Dr. Senior exhorts us to read the 1000 Good Books. That’s the first way to restore our Christian culture. Well, it’s second only to smashing the television set. It seems to me, though, that getting the saints back in our lives is high up on the list as well. I imagine it is important to the Holy Father, too, who recently spoke with artists from around the world at the Sistine Chapel, calling them custodians of beauty. And perhaps with the oh-so-long-in-coming new translation of the Mass, we will start to hear bit more about them as well. According to a Catholic artist friend of mine, however, the artists at the papal meeting were mostly part of the mod squad, and as far as the liturgy goes, in order to shove some saints back into it, priests will still have to pray the first Eucharistic prayer, rather than the other three, or at least mention them in the homily. It may be true that “Beauty alone will save us;” in the meantime, I wonder what can be done.

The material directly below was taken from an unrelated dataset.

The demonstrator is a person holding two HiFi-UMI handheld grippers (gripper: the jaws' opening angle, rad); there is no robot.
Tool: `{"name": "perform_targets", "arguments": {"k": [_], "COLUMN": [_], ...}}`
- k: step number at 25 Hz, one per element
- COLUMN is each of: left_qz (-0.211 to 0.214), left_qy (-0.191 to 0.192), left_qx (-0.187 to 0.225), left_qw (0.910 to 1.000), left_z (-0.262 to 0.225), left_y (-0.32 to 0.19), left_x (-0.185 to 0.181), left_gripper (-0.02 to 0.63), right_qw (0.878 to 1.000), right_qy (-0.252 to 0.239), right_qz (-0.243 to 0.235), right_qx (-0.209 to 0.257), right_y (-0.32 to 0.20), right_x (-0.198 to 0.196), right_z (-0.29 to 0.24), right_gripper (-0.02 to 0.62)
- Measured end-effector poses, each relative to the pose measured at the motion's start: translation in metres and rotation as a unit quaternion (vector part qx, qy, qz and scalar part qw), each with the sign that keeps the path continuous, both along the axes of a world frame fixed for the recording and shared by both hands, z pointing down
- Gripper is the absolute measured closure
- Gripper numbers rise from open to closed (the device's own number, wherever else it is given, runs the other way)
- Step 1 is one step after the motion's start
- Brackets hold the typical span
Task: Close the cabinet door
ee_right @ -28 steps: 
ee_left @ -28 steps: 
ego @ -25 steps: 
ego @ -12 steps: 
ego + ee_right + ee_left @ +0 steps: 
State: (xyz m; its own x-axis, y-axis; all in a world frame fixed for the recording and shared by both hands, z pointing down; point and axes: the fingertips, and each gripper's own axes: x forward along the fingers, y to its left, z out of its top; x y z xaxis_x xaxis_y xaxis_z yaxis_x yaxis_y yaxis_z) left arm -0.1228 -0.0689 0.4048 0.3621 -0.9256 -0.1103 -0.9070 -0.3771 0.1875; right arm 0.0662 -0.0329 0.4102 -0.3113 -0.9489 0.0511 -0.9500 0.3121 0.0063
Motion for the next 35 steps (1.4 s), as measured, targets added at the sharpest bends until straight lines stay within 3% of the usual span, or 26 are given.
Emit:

So back to my class. Rather than rambling about doctrines and dogmas without the context of that Catholic culture in which the doctrines and dogmas make more sense, I decided to start with the 1000 Good Saint Stories, as it were. Such humble beginnings.
But what else can be done?
Well we could…
- Start praying to the saints for help, since that’s what they’re there for,
- Learn about cool saints like St. Francesco di Paolo, who floated on a cloak to Sicily and ticked off Satan so much that the old devil kicked a footprint into the wall of a city, which old Italian ladies spit on as they pass by,
- Read what they wrote, which Dr. Senior remind us is not hard to read but hard to do,
- Tell stories about St. Joseph Cupertino with the same passion that one might describe the performance of the Shrimp Shack Shooters, and tell them to only adults as well as only children,
- Get friends like Klaus to start painting St. Francis,
- Invite your friends for a St. Lucy’s Day party (and trust me, it can be more fun than you think, and no, I’m not just saying that because I’m a seminarian and therefore don’t know what real fun is; seminary is just like senior year except funner)
- Dig around on Ebay until you find an OLD copy of Butler’s Lives of the Saints, and read it.
If you read this far, you receive an indulgence of 200 days.